**What to work on**
Set down the final stretch of the data, from the line that holds "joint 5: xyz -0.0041" through the last line, both included, with pictures left out.

**Dataset content**
+++
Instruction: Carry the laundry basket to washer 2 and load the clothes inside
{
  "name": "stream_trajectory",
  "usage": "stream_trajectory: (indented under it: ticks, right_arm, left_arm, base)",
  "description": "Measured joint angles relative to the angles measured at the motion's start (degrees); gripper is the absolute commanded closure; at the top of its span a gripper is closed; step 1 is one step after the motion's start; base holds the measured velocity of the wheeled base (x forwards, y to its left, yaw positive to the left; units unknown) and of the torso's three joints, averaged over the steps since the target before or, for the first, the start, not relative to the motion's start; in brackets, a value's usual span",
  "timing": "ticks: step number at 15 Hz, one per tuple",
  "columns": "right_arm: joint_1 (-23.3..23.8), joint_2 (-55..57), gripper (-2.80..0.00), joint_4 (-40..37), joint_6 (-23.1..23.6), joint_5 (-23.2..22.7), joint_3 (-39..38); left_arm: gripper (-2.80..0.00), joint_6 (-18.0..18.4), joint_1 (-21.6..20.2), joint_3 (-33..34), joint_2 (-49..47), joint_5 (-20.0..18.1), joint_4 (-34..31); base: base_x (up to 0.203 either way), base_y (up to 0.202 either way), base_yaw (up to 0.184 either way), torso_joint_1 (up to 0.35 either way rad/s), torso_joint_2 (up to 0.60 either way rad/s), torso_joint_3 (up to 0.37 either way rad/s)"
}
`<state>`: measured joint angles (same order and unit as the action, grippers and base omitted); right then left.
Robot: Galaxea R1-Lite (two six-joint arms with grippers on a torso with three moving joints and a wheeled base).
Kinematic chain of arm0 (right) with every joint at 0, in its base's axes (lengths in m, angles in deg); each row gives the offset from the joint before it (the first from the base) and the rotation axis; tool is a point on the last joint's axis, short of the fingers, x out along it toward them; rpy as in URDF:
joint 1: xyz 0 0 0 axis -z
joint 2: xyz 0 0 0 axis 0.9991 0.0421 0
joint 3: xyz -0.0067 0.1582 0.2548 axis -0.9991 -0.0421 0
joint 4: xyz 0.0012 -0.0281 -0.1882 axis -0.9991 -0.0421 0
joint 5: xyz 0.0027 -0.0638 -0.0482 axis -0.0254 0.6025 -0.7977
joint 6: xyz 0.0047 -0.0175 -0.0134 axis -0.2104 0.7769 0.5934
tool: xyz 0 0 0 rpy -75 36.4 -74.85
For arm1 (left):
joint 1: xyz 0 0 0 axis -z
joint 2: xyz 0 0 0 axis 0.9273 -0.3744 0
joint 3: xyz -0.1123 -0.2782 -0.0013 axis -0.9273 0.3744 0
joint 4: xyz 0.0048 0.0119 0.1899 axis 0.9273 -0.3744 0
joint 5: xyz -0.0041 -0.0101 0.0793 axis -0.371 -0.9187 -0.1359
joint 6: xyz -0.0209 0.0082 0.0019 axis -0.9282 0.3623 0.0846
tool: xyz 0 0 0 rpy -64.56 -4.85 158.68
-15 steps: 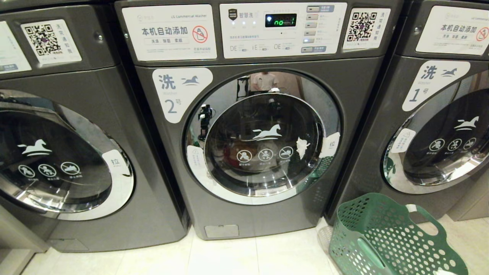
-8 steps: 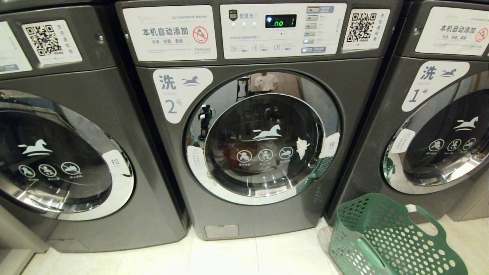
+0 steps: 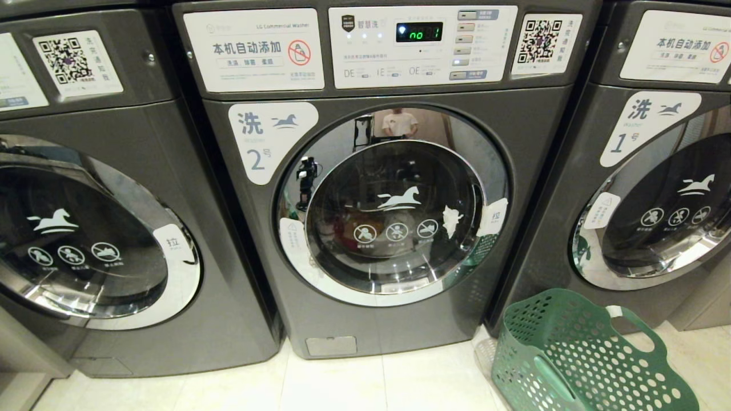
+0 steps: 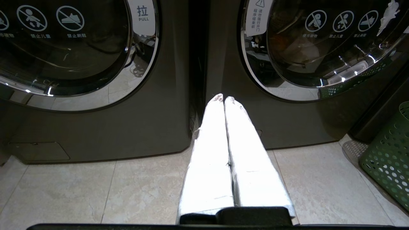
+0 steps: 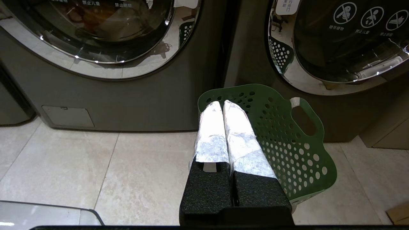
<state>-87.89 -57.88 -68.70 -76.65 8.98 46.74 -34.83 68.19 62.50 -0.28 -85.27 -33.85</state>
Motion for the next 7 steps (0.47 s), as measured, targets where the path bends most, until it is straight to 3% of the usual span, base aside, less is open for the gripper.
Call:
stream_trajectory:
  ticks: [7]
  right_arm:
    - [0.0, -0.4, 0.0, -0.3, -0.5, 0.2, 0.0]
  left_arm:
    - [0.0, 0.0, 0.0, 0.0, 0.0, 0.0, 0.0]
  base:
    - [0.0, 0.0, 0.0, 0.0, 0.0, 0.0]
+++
**Exercise output**
joint 5: xyz -0.0041 -0.0101 0.0793 axis -0.371 -0.9187 -0.1359
joint 6: xyz -0.0209 0.0082 0.0019 axis -0.9282 0.3623 0.0846
tool: xyz 0 0 0 rpy -64.56 -4.85 158.68
-15 steps: 
-8 steps: 
+0 steps: 
+0 steps: 
+0 steps: 
<state>-87.89 -57.88 -68.70 -76.65 8.98 46.74 -34.83 68.19 62.50 -0.28 -85.27 -33.85</state>
Motion for the next 7 steps (0.47 s), as measured, targets where the path bends most, until it is straight to 3% of the usual span, base aside, less is open for the gripper.
Call:
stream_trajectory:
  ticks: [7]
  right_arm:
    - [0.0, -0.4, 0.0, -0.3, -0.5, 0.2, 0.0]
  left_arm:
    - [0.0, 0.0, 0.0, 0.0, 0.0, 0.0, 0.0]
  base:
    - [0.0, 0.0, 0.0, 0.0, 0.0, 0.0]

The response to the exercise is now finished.